I am sure those folks in Scotch Plains would just love that!

I would think North Plainfield would be a better match logistically. And then we could have highway frontage, HA!

In Omaha, the City was suffering from a dwindling tax base as residents moved into the surrounding suburbs. So the City conquered them, they literary took over some of the suburbs. These acquisitions survived when challenged in the Nebraska Supreme Court.

We could give it a try with Fanwood, ya know, start small. I'm in if anyone else is!

Jim Spear

Bob said...

This would save a fortune for everyone and perhaps help the Plainfield school system become more than the poor, uneducated relative it is now, compared to surrounding school districts. We would need to get past the people from Scotch Plains and Fanwood who look down their noses at Plainfield, and that will be a big job.

Bob Bolmer

Jim Pivnichny said...

Dan,
Do you seriously think that the residents of Fanwood and Scotch Plains would want to share any services, let alone merge, with Plainfield? Not if they have anything to say about it. I doubt that they can overcome the problems of merging with each other. In NJ, local rule rules.
Jim

Anonymous said...

In Texas,there is a practice of annexing the communities which are near,for example, Houston. It may be an idea worth exploring.

Anonymous said...

Unfortunately, I think the surrounding towns would fight tooth and nail to be merged with Plainfield.

We have far more problems than they, failing leadership.

Can you image the political fight that would ensure??

They would see their property values crash as their good school systems get merged with our currently horrible, failing school system.

No way would any of those towns want our politicians at the helm, running what goes on in their neck of the woods.

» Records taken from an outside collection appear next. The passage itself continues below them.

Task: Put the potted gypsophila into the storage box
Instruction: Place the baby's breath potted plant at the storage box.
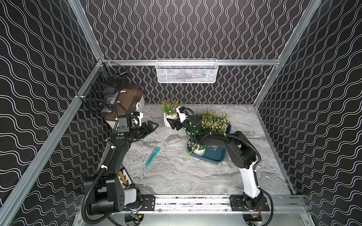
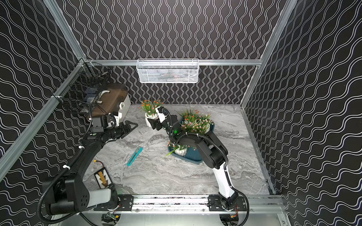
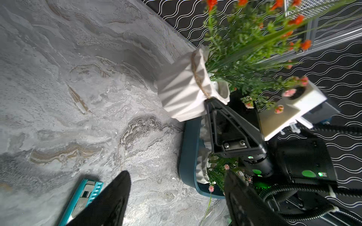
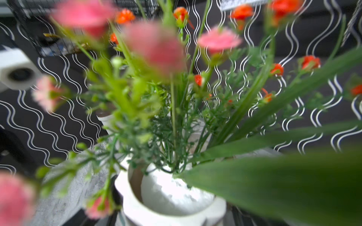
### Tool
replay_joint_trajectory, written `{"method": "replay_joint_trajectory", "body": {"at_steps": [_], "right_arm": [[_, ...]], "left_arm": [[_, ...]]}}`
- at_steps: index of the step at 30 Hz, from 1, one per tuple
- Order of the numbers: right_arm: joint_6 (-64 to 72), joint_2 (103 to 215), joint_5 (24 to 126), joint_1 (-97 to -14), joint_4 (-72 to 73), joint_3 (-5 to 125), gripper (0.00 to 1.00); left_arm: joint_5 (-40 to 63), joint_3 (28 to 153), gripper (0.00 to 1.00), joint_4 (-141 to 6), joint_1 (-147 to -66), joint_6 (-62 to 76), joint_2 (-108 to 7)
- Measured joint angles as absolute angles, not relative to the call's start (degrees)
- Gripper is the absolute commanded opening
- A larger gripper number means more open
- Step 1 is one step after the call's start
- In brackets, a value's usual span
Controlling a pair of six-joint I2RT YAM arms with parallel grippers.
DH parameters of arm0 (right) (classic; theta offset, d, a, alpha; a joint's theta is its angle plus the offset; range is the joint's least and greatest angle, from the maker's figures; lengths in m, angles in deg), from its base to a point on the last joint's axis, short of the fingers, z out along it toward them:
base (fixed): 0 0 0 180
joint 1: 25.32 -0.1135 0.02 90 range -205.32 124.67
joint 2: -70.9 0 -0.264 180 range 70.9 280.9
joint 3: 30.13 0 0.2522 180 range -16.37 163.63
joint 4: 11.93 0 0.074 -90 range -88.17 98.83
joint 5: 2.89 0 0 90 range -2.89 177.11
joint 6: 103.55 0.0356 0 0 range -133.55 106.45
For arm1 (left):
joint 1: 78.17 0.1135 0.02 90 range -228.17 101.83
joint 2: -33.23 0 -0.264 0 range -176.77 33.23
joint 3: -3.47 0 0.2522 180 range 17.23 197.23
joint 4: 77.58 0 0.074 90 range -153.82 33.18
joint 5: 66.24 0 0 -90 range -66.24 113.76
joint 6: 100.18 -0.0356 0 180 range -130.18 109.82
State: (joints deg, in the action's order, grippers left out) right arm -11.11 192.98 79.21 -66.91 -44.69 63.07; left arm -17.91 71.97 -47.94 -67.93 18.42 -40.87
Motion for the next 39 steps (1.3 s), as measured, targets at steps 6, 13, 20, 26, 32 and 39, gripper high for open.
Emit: {"method": "replay_joint_trajectory", "body": {"at_steps": [6, 13, 20, 26, 32, 39], "right_arm": [[-10.98, 187.87, 79.34, -67.32, -44.8, 60.84, 0.83], [-10.72, 178.95, 79.95, -67.69, -44.76, 56.32, 0.83], [-10.11, 167.98, 82.16, -67.91, -43.86, 48.54, 0.83], [-10.44, 157.4, 83.97, -67.96, -40.14, 41.87, 0.83], [-11.62, 147.74, 86.94, -67.96, -32.6, 38.81, 0.83], [-12.56, 138.08, 90.57, -67.96, -23.99, 35.16, 0.82]], "left_arm": [[-17.93, 71.84, 0.78, -47.94, -67.93, 18.44, -40.68], [-18.06, 71.49, 0.78, -48.36, -67.93, 18.64, -40.42], [-19.63, 71.03, 0.79, -49.38, -67.95, 19.91, -39.96], [-21.47, 70.88, 0.79, -51.13, -69.75, 20.13, -39.72], [-24.07, 70.88, 0.8, -53.14, -74.51, 20.32, -38.69], [-25.45, 70.88, 0.8, -53.86, -78.16, 20.28, -38.19]]}}
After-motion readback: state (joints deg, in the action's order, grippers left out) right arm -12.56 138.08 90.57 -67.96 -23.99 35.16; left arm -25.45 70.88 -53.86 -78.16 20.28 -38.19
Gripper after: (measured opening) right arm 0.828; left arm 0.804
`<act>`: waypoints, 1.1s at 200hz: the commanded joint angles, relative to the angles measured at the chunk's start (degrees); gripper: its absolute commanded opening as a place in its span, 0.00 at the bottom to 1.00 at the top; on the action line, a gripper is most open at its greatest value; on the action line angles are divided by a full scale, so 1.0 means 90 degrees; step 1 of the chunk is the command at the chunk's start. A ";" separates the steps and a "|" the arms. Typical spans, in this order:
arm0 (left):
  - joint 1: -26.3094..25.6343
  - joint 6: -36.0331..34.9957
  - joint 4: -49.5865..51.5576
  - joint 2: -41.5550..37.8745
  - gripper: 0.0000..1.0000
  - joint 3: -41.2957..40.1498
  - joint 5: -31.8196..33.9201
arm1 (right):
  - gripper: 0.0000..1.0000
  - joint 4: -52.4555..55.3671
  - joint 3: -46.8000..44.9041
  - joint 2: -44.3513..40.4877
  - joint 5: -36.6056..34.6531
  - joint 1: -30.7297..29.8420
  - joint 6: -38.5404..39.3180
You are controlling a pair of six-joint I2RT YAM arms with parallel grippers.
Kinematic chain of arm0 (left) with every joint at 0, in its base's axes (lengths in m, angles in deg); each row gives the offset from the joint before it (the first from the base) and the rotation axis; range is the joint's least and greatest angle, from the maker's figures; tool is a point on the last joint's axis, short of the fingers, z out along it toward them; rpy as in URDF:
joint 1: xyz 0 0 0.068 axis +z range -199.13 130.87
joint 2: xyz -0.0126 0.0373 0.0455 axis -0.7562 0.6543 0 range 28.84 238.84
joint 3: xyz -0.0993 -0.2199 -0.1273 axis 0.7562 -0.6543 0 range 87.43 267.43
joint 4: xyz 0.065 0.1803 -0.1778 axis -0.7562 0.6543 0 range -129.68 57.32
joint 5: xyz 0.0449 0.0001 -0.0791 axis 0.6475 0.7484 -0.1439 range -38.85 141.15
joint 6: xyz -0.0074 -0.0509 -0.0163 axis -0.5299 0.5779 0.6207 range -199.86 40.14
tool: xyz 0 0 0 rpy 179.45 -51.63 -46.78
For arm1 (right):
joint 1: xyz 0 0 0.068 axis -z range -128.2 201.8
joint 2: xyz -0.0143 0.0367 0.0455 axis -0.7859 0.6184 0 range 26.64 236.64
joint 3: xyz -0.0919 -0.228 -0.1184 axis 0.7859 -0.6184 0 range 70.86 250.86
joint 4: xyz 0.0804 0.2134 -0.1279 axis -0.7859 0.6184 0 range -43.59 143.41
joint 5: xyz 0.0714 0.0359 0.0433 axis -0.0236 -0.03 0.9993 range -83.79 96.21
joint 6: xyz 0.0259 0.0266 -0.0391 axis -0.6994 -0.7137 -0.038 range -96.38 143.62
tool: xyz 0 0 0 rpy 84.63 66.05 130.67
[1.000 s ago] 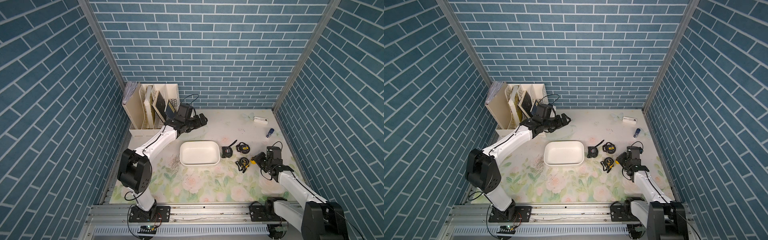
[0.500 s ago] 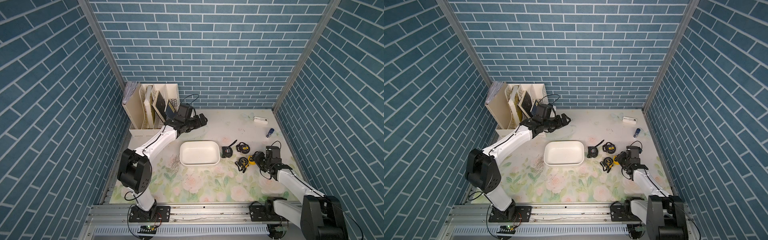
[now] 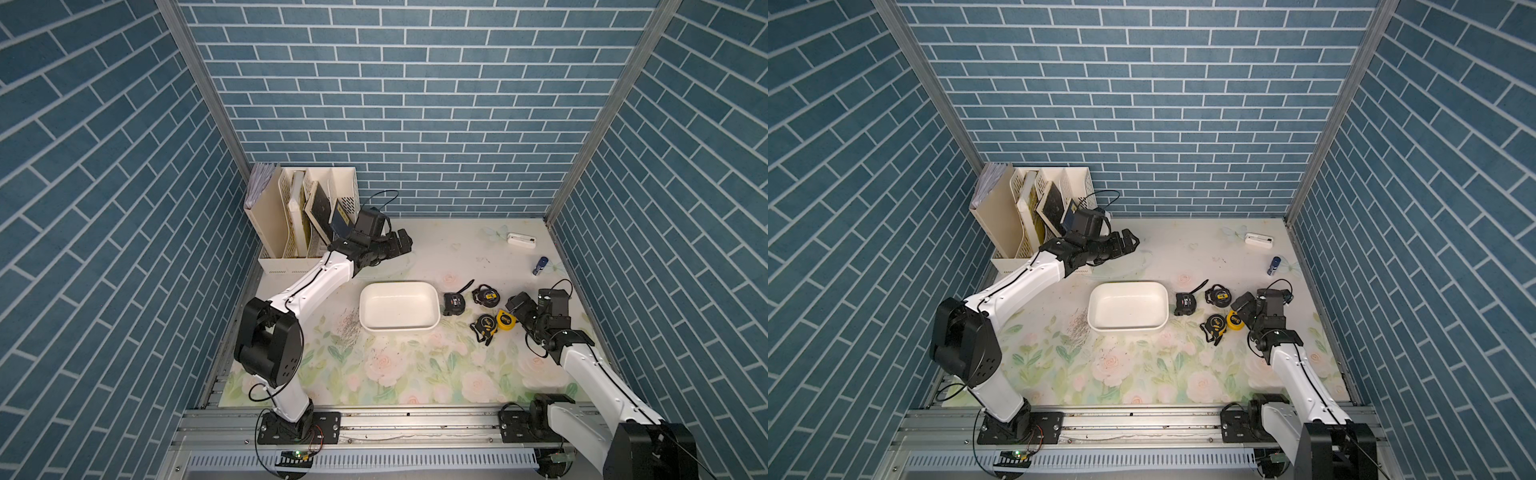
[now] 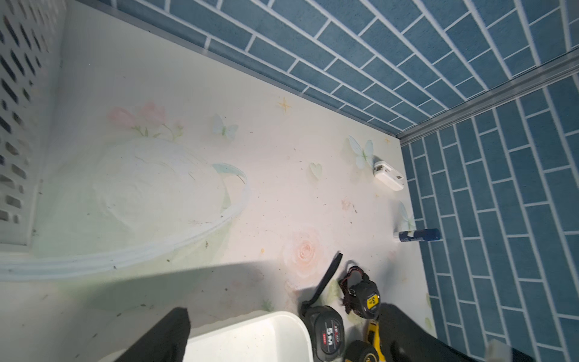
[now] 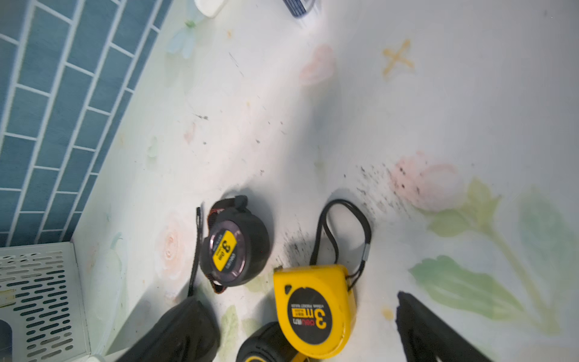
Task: Take the tape measure out of the storage box
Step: Place the tape measure at the center of the board, then reset both arms
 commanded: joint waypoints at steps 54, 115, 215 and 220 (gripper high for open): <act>0.0195 -0.2265 -0.2509 -0.1937 0.98 -0.2717 0.4199 | 1.00 -0.2133 0.1085 0.0120 -0.1749 -0.0271 0.3750; 0.1161 -0.2923 -0.4712 -0.2495 0.98 -0.5035 0.5292 | 1.00 -0.5159 -0.0268 0.1418 -0.0996 -0.0162 0.5635; 0.1738 -0.3695 -0.7623 -0.1783 1.00 -0.6831 0.4565 | 1.00 -0.8430 -0.1385 0.3305 -0.0996 -0.0154 0.5811; 0.1748 -0.3782 -0.7675 -0.1743 1.00 -0.6830 0.4504 | 1.00 -0.8508 -0.1395 0.3382 -0.0991 -0.0154 0.5811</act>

It's unfortunate. If our leaders REALLY tackled our issues, showed REAL leadership (not just politics as usual), if the school system was showing REAL strides to clean up their act -- maybe the other towns would consider it.

Anonymous said...

There are some problems with your idea, and the comments: North Plainfield is in a different county; and Fanwood and Scotch Plains have a school system that actually makes an attempt to educate their students. No taxpayers in their minds from either town would want to share anything with Plainfield.

Stephen

Taiwan Brown said...

Merge with Plainfield?

I bet they would RIOT to avoid this.